Unless you are tring to get every ounce of power and don't mind paying big bucks for a few extra HP,just get a in box K&N filter. I noticed a nice gain with one. Way cheaper then a CAI too.


----------



## Zac (Mar 10, 2004)

rselah25 said:


> will this filter work on a stock sentra intake system? im not lookin for a replacement 'stock' looking filters....im talkin about the highperformance filters that you see on aftermarket intakes...thanks for the help


I have a K&N that is the same size as OEM but better built. I didnt notice any power gains (they are minimal or non existant) but the K&N is well built and lasts forever. If you want to gain hp, you need to go CAI. Just a cone filter is well....half the job done right.


----------



## WhtWlf (Aug 2, 2004)

I know this will prolly make me sound like the dumbest person alive, but waht is the difference between like CAI, half stack, and mass air flow? I have seen different websites list different ones i just don't know what the difference amoung them is.


----------



## Luv2Race (Sep 9, 2004)

rselah25 said:


> will this filter work on a stock sentra intake system? im not lookin for a replacement 'stock' looking filters....im talkin about the highperformance filters that you see on aftermarket intakes...thanks for the help



don't be the guy who does this. First it is a waste of time and money. Go with a CAI. It is worth the money otherwise everyone and their brother wouldn't have one. Most commonly the first mod on any car. If your not willing to pay the money for a good CAI though you just better worry about leaving your car stock.


----------



## rselah25 (Sep 7, 2004)

technically you dont need any "Special" name brand intake...all CAI's are made of aluminum piping with nice molded bent structure. They are all basically the SAME MATERIAL!!! may i repeat THE SAME...AEM, INJEN, ASPEC, X3-racing, others off ebay, it doesnt matter. The ones off ebay are actually better, they give you better air flow because the piping is larger in diameter than the AEM's and etc..plus they come with a way better, double-layered cone filter with air port at the end of the filter..for 40-60$, the best kind of intake...unless you are one of those people who are "name-brand" concious, get the ebay ones, save money, gain same maybe more HP, constructed the same way, what more can i say...if you think im wrong, its just my observation and my friends, for he had an AEM intake and now put a ASPEC intake on, way better efficiency.


----------



## Zac (Mar 10, 2004)

rselah25 said:


> technically you dont need any "Special" name brand intake...all CAI's are made of aluminum piping with nice molded bent structure. They are all basically the SAME MATERIAL!!! may i repeat THE SAME...AEM, INJEN, ASPEC, X3-racing, others off ebay, it doesnt matter. The ones off ebay are actually better, they give you better air flow because the piping is larger in diameter than the AEM's and etc..plus they come with a way better, double-layered cone filter with air port at the end of the filter..for 40-60$, the best kind of intake...unless you are one of those people who are "name-brand" concious, get the ebay ones, save money, gain same maybe more HP, constructed the same way, what more can i say...if you think im wrong, its just my observation and my friends, for he had an AEM intake and now put a ASPEC intake on, way better efficiency.
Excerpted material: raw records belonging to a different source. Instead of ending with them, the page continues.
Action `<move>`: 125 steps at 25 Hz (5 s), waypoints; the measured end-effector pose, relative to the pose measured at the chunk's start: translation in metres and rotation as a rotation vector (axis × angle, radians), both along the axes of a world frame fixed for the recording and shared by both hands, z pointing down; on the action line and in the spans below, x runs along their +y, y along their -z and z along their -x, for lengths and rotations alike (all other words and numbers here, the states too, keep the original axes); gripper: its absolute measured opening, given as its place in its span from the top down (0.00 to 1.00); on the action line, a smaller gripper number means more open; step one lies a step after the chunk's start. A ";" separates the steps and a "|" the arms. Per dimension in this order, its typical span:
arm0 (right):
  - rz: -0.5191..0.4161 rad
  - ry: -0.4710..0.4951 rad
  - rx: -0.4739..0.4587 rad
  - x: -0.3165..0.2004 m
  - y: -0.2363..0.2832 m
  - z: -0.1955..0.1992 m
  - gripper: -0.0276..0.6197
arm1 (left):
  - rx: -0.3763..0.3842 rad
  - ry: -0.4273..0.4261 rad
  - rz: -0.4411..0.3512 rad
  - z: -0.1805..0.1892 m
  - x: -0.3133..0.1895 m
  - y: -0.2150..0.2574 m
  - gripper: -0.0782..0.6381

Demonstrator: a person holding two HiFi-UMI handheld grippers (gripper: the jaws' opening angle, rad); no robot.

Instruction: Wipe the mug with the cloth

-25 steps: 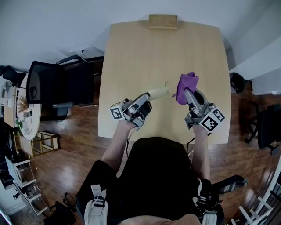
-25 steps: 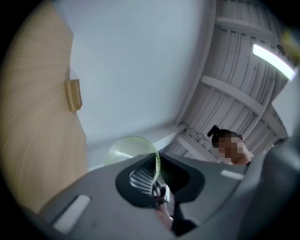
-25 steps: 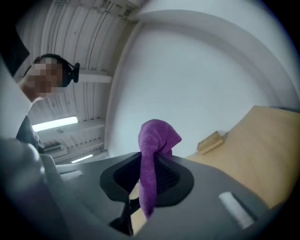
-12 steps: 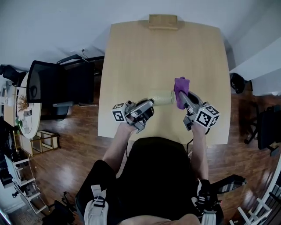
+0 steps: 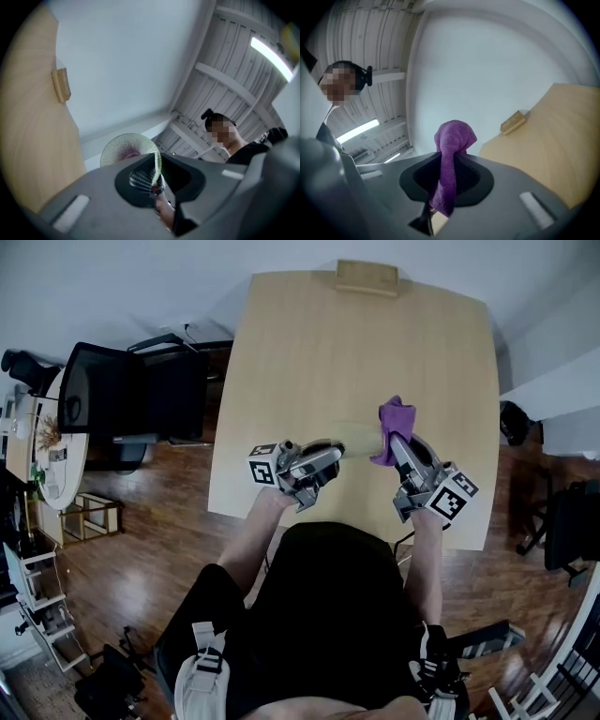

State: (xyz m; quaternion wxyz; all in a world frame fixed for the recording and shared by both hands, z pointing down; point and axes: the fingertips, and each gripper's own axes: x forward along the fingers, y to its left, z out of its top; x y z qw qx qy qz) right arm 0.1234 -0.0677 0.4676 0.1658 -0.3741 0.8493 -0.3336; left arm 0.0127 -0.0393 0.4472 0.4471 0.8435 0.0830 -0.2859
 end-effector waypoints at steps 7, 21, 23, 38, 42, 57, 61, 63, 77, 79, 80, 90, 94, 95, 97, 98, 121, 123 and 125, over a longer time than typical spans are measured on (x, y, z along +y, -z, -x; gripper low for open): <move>0.254 -0.112 0.224 -0.004 -0.107 -0.031 0.86 | -0.203 0.050 -0.007 0.003 -0.005 -0.051 0.83; 0.336 -0.189 0.017 0.000 -0.123 -0.047 0.86 | -1.078 0.096 -0.230 -0.009 -0.097 -0.213 0.83; 0.353 -0.201 0.015 0.001 -0.127 -0.050 0.86 | -1.202 0.050 -0.306 -0.020 -0.111 -0.222 0.83; 0.421 -0.266 -0.124 -0.027 -0.154 -0.062 0.86 | -1.575 -0.162 -0.756 -0.079 -0.136 -0.268 0.76; 0.415 -0.272 -0.145 -0.028 -0.150 -0.063 0.86 | -1.527 -0.111 -0.723 -0.076 -0.133 -0.260 0.72; 0.319 -0.283 -0.413 0.027 -0.088 -0.016 0.86 | -0.403 0.422 0.059 0.083 -0.040 -0.089 0.70; 0.295 -0.282 -0.403 0.060 -0.075 0.002 0.86 | -0.260 0.433 0.145 0.111 -0.019 -0.082 0.75; 0.298 -0.277 -0.392 0.075 -0.072 0.009 0.86 | -0.212 0.430 0.155 0.114 -0.011 -0.076 0.77; 0.166 -0.069 -0.389 0.157 -0.027 0.019 0.86 | -0.096 0.558 0.085 0.106 0.117 -0.004 0.78; 0.196 -0.061 -0.404 0.180 -0.038 0.006 0.86 | -0.092 0.580 0.108 0.097 0.149 -0.007 0.79; 0.204 -0.055 -0.414 0.190 -0.041 0.003 0.86 | -0.094 0.592 0.118 0.096 0.163 -0.008 0.79; 0.191 -0.018 -0.536 0.241 -0.023 0.013 0.86 | -0.069 0.639 0.028 0.107 0.221 0.033 0.81; 0.152 -0.056 -0.525 0.254 -0.014 0.009 0.86 | -0.055 0.587 0.038 0.101 0.225 0.030 0.81; 0.144 -0.066 -0.515 0.255 -0.012 0.009 0.86 | -0.053 0.579 0.041 0.102 0.226 0.030 0.82; 0.133 -0.086 -0.503 0.258 -0.007 0.011 0.86 | -0.059 0.566 0.035 0.106 0.227 0.033 0.82; 0.129 -0.097 -0.498 0.261 -0.005 0.015 0.86 | -0.068 0.560 0.027 0.110 0.229 0.035 0.82; -0.024 -0.120 -0.398 0.274 0.043 0.042 0.86 | -0.111 0.516 -0.079 0.121 0.231 0.056 0.84; -0.032 -0.114 -0.412 0.271 0.044 0.037 0.86 | -0.102 0.521 -0.081 0.114 0.231 0.059 0.84; -0.036 -0.113 -0.426 0.269 0.045 0.031 0.86 | -0.093 0.519 -0.082 0.109 0.232 0.061 0.87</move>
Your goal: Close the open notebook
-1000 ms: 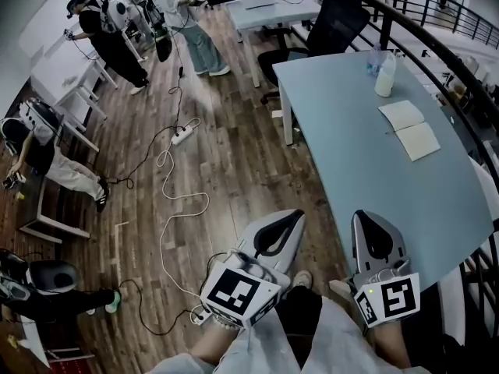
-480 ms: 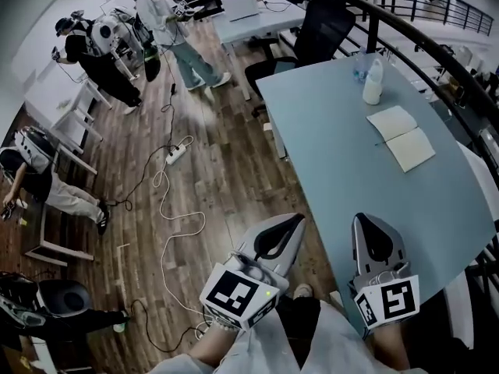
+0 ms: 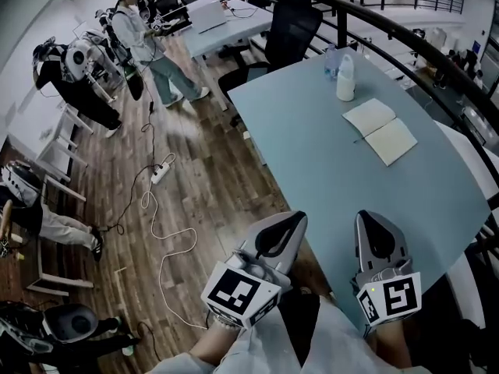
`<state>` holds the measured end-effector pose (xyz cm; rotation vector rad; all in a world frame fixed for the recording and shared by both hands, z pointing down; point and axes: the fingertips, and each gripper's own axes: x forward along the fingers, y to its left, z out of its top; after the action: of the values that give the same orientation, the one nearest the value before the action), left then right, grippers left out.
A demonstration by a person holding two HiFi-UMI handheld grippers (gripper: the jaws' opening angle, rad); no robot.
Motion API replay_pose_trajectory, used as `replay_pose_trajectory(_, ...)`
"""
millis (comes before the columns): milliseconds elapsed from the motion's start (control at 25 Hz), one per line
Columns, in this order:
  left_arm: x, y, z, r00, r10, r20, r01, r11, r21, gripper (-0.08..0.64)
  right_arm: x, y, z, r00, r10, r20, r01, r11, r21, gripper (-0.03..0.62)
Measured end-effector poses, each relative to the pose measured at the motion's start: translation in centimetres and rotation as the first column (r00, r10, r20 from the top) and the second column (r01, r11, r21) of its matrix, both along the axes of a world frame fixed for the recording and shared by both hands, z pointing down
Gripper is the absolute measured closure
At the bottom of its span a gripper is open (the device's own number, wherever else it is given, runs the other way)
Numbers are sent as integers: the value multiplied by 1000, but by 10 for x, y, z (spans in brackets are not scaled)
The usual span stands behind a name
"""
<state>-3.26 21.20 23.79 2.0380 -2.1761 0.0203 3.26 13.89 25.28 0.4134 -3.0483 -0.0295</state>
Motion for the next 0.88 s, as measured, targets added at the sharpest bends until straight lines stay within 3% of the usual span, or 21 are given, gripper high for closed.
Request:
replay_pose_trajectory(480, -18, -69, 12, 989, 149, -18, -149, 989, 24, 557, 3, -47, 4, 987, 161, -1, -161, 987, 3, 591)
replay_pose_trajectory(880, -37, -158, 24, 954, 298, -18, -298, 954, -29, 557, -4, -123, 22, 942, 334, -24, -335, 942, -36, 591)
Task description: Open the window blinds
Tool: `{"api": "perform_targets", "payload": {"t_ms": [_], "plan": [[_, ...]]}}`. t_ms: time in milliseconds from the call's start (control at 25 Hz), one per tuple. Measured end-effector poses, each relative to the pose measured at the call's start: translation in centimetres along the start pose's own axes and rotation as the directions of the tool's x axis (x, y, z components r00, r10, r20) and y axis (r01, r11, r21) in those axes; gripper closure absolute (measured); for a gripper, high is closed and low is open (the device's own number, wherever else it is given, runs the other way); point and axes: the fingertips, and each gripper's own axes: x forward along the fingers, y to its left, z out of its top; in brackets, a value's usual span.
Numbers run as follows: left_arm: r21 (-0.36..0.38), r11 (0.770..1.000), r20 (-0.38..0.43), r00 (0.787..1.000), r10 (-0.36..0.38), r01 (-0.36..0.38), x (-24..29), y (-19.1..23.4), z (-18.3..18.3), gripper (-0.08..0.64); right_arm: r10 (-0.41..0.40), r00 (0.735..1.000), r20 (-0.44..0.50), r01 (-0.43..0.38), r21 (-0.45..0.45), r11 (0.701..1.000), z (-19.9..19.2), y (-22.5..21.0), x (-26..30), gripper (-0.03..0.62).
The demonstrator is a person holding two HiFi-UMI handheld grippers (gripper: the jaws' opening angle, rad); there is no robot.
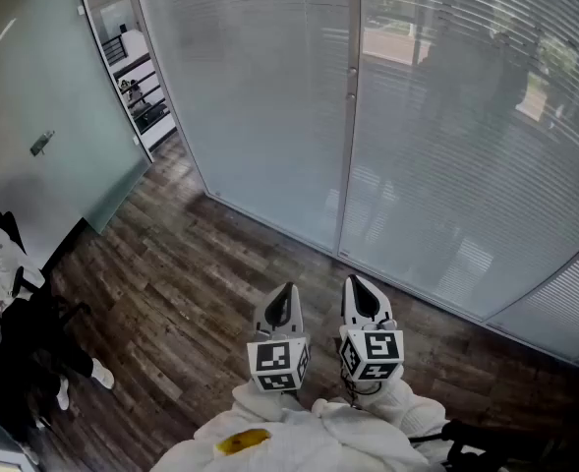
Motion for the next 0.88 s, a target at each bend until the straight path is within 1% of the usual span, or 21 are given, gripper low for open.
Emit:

Hotshot definately uses a better material than anyone else (I believe stainless) and Injen CAIs on the Spec Vs seem to cause numerous problems. I would never buy any CAI for my SE-R other then Hotshot, AEM, or NISMO.


----------



## 1900 (Jul 27, 2004)

I got a K&N air filter my Sentra and a few monthes later I got a CAI for it. It's a small gain your better off with the intake there really not worth the money and your not realy going to pay for it anytime soon by saving gas I did'nt notice any difference.


----------



## Zac (Mar 10, 2004)

1900 said:


> I got a K&N air filter my Sentra and a few monthes later I got a CAI for it. It's a small gain your better off with the intake there really not worth the money and your not realy going to pay for it anytime soon by saving gas I did'nt notice any difference.


since this thread was bumped...
you do notice a difference in both sound (much much better with exhaust and stock header) and performance. i am guessing you dont have an exhaust. i got a k&n and now i have a hotshot. i am very pleased.


----------